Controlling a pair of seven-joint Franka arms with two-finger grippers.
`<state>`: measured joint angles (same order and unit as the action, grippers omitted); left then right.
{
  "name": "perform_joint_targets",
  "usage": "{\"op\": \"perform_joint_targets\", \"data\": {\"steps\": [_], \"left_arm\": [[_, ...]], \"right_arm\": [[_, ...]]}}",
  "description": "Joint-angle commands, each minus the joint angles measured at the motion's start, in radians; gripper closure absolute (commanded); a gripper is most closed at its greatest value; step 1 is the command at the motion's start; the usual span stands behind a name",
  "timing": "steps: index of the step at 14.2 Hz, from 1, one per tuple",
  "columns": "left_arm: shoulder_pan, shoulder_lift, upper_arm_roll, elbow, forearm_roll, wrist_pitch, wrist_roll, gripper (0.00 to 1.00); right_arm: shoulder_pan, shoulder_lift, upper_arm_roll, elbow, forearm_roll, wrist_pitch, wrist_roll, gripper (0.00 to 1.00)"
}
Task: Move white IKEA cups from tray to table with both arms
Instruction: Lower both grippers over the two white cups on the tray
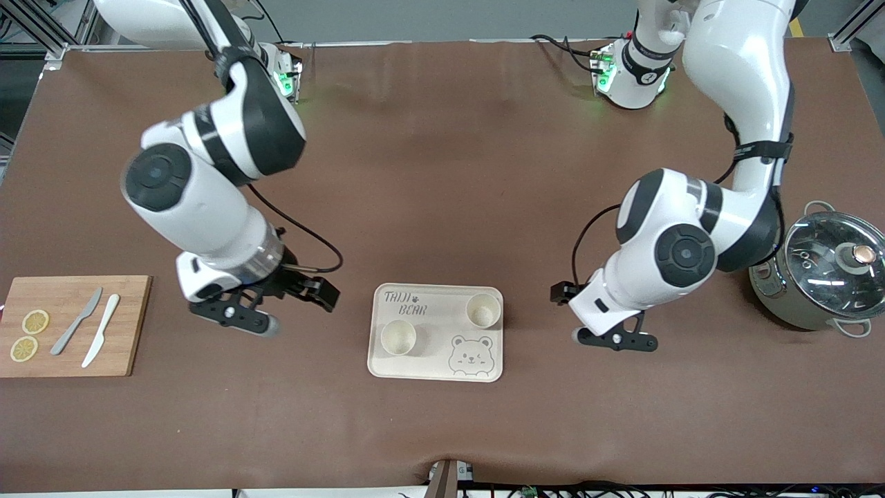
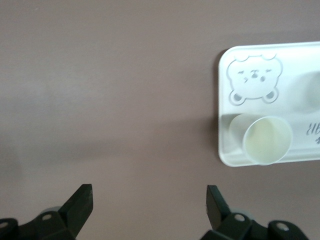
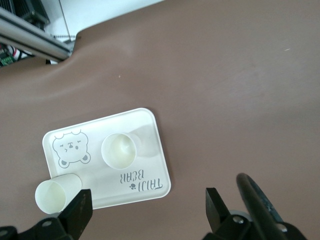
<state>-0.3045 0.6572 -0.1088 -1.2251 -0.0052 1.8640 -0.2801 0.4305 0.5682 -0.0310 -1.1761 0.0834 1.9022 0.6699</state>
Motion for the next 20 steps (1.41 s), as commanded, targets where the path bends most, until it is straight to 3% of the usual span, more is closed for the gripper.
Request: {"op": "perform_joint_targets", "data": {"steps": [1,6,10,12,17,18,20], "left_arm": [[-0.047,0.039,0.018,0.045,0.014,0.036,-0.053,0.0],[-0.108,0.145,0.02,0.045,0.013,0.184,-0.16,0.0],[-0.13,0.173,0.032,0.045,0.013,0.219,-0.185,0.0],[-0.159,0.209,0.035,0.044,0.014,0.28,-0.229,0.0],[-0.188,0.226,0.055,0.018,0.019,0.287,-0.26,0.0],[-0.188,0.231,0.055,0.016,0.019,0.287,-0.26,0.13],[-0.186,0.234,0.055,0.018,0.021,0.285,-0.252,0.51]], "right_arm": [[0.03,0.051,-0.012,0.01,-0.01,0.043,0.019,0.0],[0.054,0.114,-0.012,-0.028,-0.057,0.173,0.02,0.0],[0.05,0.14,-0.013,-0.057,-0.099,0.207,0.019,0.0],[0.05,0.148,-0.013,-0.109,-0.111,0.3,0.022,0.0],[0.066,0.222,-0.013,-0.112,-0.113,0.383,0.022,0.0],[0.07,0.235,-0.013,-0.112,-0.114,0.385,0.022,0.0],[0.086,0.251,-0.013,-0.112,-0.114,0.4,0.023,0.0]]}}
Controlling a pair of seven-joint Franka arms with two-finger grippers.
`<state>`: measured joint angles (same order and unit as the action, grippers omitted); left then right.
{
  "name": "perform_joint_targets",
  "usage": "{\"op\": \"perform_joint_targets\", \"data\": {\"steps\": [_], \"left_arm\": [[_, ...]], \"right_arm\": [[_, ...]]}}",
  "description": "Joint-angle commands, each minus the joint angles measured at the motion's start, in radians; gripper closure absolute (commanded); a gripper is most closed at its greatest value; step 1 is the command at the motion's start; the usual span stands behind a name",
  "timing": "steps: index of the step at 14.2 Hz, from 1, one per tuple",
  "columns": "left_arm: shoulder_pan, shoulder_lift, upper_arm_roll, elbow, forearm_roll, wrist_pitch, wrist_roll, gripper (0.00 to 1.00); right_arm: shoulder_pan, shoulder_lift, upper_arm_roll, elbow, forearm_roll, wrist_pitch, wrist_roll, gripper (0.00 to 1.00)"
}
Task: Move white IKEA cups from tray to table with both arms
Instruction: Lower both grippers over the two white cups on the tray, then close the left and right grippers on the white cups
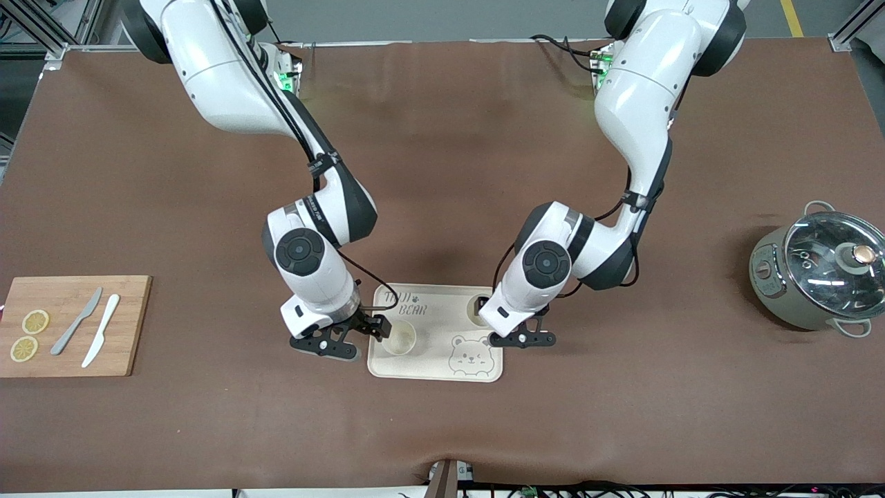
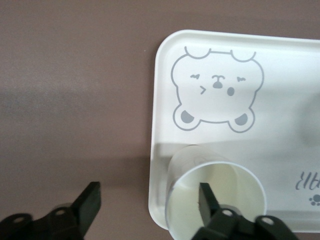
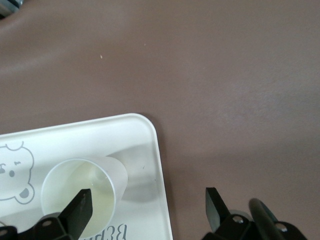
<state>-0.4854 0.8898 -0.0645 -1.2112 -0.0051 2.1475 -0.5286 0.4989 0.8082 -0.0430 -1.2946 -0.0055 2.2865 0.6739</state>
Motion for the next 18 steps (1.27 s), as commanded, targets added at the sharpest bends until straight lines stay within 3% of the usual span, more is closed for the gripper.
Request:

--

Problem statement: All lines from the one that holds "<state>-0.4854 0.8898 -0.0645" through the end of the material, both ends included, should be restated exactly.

Task result:
<state>-0.4854 0.8898 -0.0645 -1.2112 -0.0051 2.1475 -0.5286 0.4989 0.8082 -0.0430 -1.2946 -0.0055 2.2865 0.6739</state>
Motion for the next 18 steps (1.27 s), as commanded, targets added at the sharpest bends until straight lines stay within 3% of the usual span, more is closed for the gripper.
Request:

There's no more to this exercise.